In this study, participants living in Malaysia for less than a year were more likely to be depressed. This finding implies that newly arrived Rohingya refugees in Malaysia tend to have an increased chance of developing MDD. This is an important finding as any refugee arriving in a new country faces many challenges and obstacles, which is augmented, particularly during their initial arrival period. Previous research points to the potential mental health vulnerability of newly arrived refugees such as in the Sudanese, Iran, Afghan, Indian, and Burmese refugees in Australia [45,46,47,48]. Newly arriving refugees must learn to navigate an entirely new community, language, and cultural system, while simultaneously coping with the loss of their homeland, family and employment challenges, and difficulties in accessing health and social services [48,49]. In our study, the majority of the new arrival refugees were unemployed and unmarried compared to peers with a more extended stay. Therefore, they faced financial uncertainties and poor social support. Lacking necessities, restricted movement, and continued concerns for safety are profound during the early stages [6]. Moreover, as Malaysia is not a party to the 1951 Refugee Convention and neither a resettlement country [1]. There is no legislative and administrative framework in place to protect the refugees [1]. These refugees endure a constant feeling of uncertainty. However, the UNHCR, Malaysia do play an essential role in providing identity documents to these refugees, which would prevent their arrest and detention, including securing their release where necessary [2]. These factors may result in adjustment issues that could increase the odds of MDD among newly arrived refugees. Dissimilar to our findings, previous studies reported poor mental health outcomes among Cambodian, Vietnamese, African, and Sudanese refugees with a longer duration of displacement [50,51,52,53]. This variation could be due to differences in the type (nationality) of the refugee population, whereby variation in cultural practices and beliefs across the various refugee populations exist. The differences in cultural practices and beliefs play a pertinent role in the refugees assimilating or adapting to a new setting, culture, and environment.
We also found that refugees with low to moderate perceived social support had increased the odds of MDD. This is an extremely significant finding as refugees, unlike the general population, are deprived of social support due to their underlying circumstances. Similar findings were noted among Sudanese refugees in Australia [45] and Syrian refugees in Germany and Turkey [54,55]. Several reasons justify this finding. As for human beings, social support, be it from immediate or extended families, friends, and social groups, are important elements ensuring good mental health. Poor social support among refugees deprives them of emotional, informational, tangible, and intangible forms of support. The unavailability of any support creates a sense of isolation while in exile, which increases the chances of depression [45]. Refugees with poor or moderate social support often lack guidance and reliable alliance, which is important for their well-being during their stressful periods [54]. Based on the stress-mobilizing hypothesis, stress encourages individuals to seek social support, but in the case of refugees when the social support is unavailable, this would result in worsening of their stress, which further predisposes them to develop depression [56].

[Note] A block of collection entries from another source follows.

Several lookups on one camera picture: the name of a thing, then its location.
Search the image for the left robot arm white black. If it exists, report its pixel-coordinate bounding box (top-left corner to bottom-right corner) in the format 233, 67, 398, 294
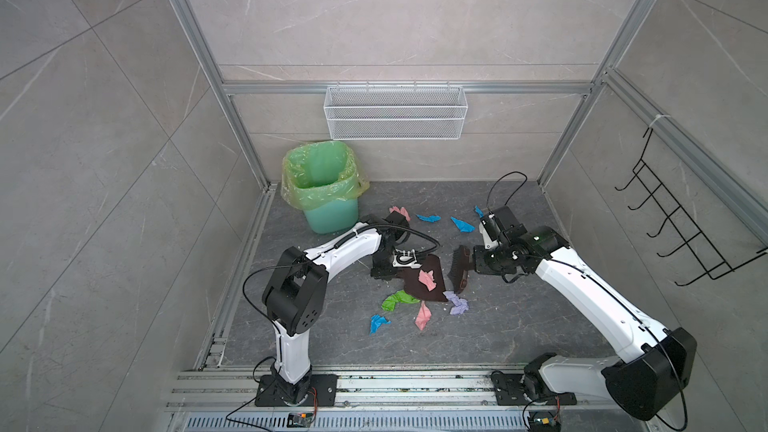
259, 212, 440, 405

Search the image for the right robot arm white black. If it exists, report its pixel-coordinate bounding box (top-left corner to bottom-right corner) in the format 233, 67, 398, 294
470, 204, 697, 430

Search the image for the pink paper scrap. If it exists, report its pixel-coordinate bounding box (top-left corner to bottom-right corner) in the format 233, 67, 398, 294
414, 301, 432, 331
389, 206, 411, 222
418, 270, 437, 291

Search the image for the dark brown hand brush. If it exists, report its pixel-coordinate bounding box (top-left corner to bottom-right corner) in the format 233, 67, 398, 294
448, 245, 474, 294

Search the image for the pink paper scrap right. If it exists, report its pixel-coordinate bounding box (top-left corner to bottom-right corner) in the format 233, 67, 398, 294
418, 270, 437, 291

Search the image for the blue paper scrap middle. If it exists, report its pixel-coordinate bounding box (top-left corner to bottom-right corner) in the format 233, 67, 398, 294
451, 217, 476, 233

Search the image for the white wire mesh basket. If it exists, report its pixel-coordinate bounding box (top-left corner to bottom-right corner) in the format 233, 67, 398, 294
323, 85, 468, 140

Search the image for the dark brown dustpan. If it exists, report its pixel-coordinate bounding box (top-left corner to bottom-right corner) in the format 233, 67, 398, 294
396, 254, 448, 302

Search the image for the green trash bin with liner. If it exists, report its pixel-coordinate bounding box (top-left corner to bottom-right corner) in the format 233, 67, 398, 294
281, 141, 370, 234

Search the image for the pink paper scrap front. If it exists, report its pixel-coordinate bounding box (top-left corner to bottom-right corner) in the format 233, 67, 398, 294
414, 301, 432, 331

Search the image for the aluminium mounting rail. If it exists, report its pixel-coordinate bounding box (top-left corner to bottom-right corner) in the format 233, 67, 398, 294
161, 364, 661, 431

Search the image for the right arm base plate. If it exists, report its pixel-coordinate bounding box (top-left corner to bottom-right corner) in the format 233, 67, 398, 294
490, 370, 577, 406

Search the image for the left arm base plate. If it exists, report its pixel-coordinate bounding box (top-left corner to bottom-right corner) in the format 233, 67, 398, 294
254, 373, 339, 407

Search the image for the black wire hook rack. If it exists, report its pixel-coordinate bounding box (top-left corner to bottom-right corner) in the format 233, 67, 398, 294
614, 127, 767, 288

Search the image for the pink paper scrap back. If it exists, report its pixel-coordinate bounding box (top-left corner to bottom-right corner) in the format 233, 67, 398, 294
389, 206, 411, 222

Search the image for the blue paper scrap back left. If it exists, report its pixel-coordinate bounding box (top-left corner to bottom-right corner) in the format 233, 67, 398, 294
416, 214, 441, 223

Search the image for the purple paper scrap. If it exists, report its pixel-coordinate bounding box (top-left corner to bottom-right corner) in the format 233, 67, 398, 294
443, 291, 469, 316

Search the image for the large green paper scrap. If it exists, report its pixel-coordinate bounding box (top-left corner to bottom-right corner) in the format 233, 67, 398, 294
381, 290, 421, 312

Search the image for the blue paper scrap front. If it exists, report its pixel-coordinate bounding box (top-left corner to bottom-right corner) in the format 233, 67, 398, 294
369, 314, 391, 334

In this study, MDD was also found to be significantly associated with food insecurity. This finding suggests that a lack of access and the inability to maintain food supply increases the odds of MDD. It is not surprising as refugees constantly face issues with food availability. Their food availability is closely related to their poor employment status, lack of social support, and their overall status as an underprivileged population. Similar findings have been reported by previous studies conducted among refugees in South Africa, Sri Lanka, and Canada [57,58,59]. Several mechanisms can mediate this finding. For example, a nutritional deficiency that occurs as a result of food deprivation, consumption of cheaper food, which could be lacking in nutritional value, reduction in food intake to provide more food to other household members could all increase the chances of developing MDD [60]. This is because nutritional deficiencies such as essential fatty acids, folate, and vitamin B12 affect normal brain functioning such as enzymatic activity, cellular and oxidative processes, receptor function, maintenance of neuronal tissue, and synthesis, which have been implicated in the pathogenesis of MDD [60]. Furthermore, individuals who fail to secure food for themselves or their families would experience psychological distress and insecurity, which would predispose them to develop MDD [61].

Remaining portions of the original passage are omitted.